The hostel is €10 for accommodation, and the same again for a 3 course meal. Strangely now that I'm here, and I've started the Camino, I don't feel tired. But after dinner, I'm sure I'm going to clunk out.

Anyway, I've started. And I've climbed over the Pyrenees. So I feel good. I hope the knee is ok tomorrow.

Note: these photos do not convey how steep this walk was today. An elevation of about 1200m I think!


7 thoughts on “How to blow off jet lag – walk over the Pyrenees!

  1. 221 is a fantastic number. (Mind you all numbers are fantastic. The limiter is only the thought we rap around them.) From the tiny bit I know about it I reckon this was the perfect start to your day. You have 22 which is one of those special master numbers and a 1 for new beginnings. When you add them together you get 5 for change. You started walking on the 10th – another 1 for new beginnings in the 4th month a big Earth energy number in a big year for change for the planet Earth and our understanding of duality. On the pilgrims way take what you get and love it!

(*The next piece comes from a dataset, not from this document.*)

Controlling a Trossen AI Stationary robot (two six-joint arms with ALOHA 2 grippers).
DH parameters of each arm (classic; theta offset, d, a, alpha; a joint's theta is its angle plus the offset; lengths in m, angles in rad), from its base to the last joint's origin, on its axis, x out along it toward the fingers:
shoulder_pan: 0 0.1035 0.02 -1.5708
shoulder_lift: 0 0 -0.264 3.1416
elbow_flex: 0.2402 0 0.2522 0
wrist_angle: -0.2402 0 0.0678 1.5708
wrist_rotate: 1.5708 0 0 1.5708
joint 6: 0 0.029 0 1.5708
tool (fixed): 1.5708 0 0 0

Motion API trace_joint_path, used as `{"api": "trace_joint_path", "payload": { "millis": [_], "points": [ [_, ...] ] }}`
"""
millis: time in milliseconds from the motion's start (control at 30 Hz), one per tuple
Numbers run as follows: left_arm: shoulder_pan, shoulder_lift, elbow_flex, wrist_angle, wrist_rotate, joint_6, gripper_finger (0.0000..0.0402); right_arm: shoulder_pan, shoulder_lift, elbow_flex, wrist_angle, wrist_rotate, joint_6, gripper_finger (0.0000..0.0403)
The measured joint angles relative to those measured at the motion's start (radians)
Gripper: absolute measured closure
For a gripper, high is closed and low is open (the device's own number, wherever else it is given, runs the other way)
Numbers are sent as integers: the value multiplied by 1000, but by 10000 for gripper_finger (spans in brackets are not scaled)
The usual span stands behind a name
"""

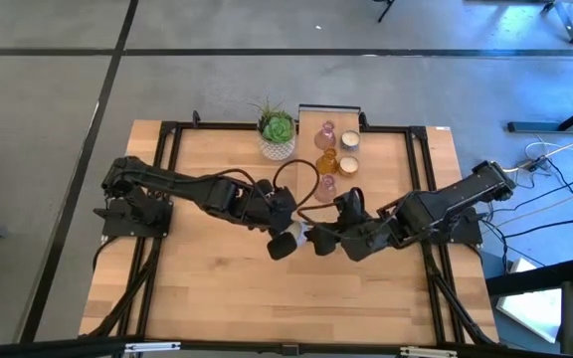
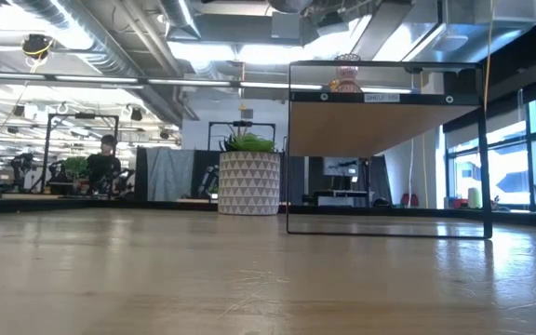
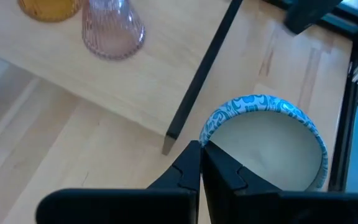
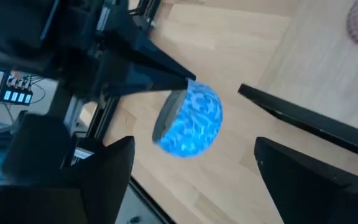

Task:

  2. I hope you got a chance to go to the pilgrims blessing mass at Roncesvalles, amazing acoustics in that building too. And I hope you stay in Zubiri next! Take every chance you can to bath your feet in the cold water, it will help with any swelling.


  3. Hi, I was wondering if you took the Napoleon or the Valcarlos route. I’m starting from SJPP this coming Friday and every morning I wake up anxiously checking what the conditions will be like! I’m also glad you mentioned how tough the first day is. Now I know I need to mentally prepare myself even more.


    • I took the Valcarlos route, because everyone told me not only that the RN was an absolute no-go, but that if you needed to be rescued it would cost you some outlandish sum of money. I’ve since spoken to 3 blokes who did the RN last Wednesday, the day I did Valcarlos. They said it was tough going and very windy, but the way markers were cleary visible, and one bloke told me that some men in a Forestry 4WD told him it was passable. So I’m a bit bummed that I didn’t do it now, although I would have freaked my wife out had I attempted it.

      Basically everyone is taking a very conservative approach – and so they should – the blokes I spoke to were experienced hikers and fit. I wouldn’t suggest you try it unless you’re likewise. These guys took the attitude that they were prepared to take the personal risk – but it wasn’t so long ago that a pilgrim died up there. The weather can turn ugly very fast.

      Hope that helps!


      • Thanks for the info Bill! Sure sounded like Valcarlos was the better option, and still is with all the melting and thawing. I guess I’ll play it by ear and decide when I get there. No use stressing about it now.